In 2018, the National Science Foundation (NSF) awarded a grant to the SCCF Marine Lab and scientists from North Carolina State University and the University of Florida to study HABs and connections to discharges from Lake Okeechobee and the Caloosahatchee watershed.
 
 
“After 18 months of sampling the Caloosahatchee from Beautiful Island to the Gulf of Mexico, there were at least four harmful algal blooms,” said Eric Milbrandt, Marine Lab Director. “In freshwater, there was Anabaena and other cyanobacteria, in the middle estuary there was a dinoflagellate bloom and there were red tide blooms, also caused by a dinoflagellate.”
 
To extend these initial efforts, a proposal was written and submitted to the EPA in a competition open to all university and nonprofit researchers.
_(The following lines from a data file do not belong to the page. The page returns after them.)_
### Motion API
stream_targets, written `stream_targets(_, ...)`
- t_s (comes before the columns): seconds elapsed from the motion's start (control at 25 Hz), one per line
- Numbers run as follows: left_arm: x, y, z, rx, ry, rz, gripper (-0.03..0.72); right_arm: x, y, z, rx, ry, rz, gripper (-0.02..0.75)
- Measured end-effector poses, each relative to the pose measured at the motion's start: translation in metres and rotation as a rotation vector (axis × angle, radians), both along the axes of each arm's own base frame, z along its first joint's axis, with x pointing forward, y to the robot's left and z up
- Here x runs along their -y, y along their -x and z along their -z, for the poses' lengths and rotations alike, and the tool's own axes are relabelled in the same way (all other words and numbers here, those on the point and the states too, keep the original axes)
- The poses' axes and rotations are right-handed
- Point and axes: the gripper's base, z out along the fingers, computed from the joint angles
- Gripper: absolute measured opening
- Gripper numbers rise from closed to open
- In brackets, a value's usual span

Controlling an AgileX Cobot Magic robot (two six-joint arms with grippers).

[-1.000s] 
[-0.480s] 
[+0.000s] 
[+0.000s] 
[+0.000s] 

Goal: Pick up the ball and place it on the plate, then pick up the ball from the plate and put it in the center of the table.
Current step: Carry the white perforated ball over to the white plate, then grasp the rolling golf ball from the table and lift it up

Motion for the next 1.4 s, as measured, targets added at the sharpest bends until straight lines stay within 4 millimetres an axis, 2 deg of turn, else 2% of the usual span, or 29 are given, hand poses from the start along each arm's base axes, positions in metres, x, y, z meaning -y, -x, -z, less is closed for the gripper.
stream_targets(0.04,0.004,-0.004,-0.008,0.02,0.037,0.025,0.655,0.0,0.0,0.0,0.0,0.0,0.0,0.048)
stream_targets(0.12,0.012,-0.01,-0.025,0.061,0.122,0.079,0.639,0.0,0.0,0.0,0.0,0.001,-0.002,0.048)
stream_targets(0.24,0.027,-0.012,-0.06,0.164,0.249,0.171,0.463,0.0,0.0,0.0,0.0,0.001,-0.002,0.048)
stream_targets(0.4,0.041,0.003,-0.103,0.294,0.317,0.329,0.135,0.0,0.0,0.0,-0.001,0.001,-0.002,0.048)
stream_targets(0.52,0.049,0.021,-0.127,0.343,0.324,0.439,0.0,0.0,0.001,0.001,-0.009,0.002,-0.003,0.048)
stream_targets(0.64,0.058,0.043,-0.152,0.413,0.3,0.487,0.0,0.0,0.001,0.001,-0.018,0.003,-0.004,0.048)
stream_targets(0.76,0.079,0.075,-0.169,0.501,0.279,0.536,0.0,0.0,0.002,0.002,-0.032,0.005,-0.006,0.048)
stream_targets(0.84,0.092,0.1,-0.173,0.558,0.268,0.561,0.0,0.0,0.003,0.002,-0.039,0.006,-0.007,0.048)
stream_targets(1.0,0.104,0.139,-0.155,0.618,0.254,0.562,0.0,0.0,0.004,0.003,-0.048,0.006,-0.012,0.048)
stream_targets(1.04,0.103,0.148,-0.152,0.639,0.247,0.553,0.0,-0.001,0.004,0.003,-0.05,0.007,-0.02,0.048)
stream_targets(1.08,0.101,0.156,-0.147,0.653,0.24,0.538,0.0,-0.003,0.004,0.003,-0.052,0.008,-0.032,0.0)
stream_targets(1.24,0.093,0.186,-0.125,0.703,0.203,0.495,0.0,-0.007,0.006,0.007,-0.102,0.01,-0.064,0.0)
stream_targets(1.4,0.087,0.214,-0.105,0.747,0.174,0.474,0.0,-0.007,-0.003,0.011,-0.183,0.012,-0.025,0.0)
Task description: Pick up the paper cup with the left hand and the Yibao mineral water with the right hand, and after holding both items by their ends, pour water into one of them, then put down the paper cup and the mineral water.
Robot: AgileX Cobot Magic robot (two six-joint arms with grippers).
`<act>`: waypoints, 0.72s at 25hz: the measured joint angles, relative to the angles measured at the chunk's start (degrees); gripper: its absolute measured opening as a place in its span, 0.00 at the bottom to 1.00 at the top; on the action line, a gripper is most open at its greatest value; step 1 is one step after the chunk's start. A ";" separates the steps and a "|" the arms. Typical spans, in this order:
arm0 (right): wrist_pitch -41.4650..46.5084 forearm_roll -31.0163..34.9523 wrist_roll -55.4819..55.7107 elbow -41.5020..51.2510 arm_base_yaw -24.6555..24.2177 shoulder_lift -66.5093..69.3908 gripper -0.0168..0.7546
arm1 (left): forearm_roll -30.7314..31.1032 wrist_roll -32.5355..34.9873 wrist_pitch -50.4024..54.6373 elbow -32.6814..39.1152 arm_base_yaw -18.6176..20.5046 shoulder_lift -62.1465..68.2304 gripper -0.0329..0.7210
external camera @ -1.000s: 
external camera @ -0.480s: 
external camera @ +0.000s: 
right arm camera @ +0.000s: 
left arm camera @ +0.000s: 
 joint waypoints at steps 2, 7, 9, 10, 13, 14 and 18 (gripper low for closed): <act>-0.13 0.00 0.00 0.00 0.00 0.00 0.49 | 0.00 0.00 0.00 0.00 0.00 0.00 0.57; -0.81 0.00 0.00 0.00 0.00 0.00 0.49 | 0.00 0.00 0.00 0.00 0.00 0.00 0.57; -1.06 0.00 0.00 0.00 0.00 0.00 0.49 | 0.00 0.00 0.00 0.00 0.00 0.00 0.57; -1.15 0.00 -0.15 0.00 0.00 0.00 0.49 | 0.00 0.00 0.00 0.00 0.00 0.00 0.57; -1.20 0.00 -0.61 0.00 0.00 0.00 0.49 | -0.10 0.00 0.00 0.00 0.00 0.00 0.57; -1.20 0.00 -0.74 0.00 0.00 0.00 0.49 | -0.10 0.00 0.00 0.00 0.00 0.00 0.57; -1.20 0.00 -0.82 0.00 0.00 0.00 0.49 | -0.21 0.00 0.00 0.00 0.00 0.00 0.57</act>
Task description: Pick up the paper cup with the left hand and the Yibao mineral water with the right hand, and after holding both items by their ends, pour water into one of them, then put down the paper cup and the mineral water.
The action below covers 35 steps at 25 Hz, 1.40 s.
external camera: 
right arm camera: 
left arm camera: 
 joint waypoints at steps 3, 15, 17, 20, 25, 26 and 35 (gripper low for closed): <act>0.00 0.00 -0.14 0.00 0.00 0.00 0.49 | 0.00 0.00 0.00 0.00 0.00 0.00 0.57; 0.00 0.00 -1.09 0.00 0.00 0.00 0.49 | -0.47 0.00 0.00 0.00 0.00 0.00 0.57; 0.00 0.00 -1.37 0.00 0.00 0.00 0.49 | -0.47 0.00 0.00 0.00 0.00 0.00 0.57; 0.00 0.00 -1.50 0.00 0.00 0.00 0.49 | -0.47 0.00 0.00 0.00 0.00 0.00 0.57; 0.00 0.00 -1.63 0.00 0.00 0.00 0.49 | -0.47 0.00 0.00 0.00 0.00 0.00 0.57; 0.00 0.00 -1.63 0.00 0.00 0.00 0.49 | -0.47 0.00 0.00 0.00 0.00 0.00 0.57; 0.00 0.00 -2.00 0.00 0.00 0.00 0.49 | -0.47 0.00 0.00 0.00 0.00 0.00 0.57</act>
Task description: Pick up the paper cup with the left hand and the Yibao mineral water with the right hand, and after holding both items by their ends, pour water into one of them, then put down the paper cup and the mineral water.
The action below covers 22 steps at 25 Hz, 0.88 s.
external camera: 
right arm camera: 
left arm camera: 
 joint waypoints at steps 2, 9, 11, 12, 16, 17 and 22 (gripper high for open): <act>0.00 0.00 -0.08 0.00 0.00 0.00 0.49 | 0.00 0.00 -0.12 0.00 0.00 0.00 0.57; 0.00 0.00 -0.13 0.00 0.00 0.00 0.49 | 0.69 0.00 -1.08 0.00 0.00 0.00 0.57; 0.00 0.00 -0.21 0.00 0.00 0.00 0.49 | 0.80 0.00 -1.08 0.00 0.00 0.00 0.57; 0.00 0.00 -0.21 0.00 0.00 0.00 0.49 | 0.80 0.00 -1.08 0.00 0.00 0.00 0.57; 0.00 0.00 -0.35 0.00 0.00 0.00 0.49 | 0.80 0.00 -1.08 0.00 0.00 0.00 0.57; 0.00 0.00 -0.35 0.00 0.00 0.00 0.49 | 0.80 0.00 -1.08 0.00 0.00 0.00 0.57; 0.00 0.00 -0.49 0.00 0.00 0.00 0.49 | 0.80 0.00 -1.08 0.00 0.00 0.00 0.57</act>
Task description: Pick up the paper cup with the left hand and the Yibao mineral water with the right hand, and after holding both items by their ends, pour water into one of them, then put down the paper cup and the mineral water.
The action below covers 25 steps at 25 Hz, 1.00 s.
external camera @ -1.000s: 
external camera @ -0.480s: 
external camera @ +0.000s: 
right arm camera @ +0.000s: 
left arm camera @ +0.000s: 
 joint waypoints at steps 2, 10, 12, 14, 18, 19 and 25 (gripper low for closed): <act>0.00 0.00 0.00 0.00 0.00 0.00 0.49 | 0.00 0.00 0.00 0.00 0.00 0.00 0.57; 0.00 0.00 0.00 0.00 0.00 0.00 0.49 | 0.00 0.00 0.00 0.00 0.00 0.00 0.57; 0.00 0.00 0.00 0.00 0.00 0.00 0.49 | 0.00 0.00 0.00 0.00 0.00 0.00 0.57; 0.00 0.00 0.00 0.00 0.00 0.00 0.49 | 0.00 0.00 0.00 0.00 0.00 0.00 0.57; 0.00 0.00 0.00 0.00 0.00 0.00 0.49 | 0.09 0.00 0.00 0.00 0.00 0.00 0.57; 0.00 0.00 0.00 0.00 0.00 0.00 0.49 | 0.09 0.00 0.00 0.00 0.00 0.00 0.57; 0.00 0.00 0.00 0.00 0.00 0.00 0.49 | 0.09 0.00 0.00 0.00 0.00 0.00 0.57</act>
In fiscal year 2020, South Florida Geographic Initiatives selected the SCCF Marine Lab’s application for a Harmful Algal Bloom Observing Network for the Caloosahatchee with federal funding of $320,668 with a match of $209,311 for a total of $529,979 in expense funding.
 
“The project leverages the River, Estuary and Coastal Observing Network and expands RECON’s capability by adding cyanobacterial sensors and an additional real-time location near S-77, a water control structure on Lake Okeechobee that allows flow into the river,” Milbrandt said “This observation network will also depend on monthly sampling to evaluate relationships between HABs and water from Lake Okeechobee and the Caloosahatchee watershed.”
 
The project is expected to start in the spring of 2021 and will run for two years.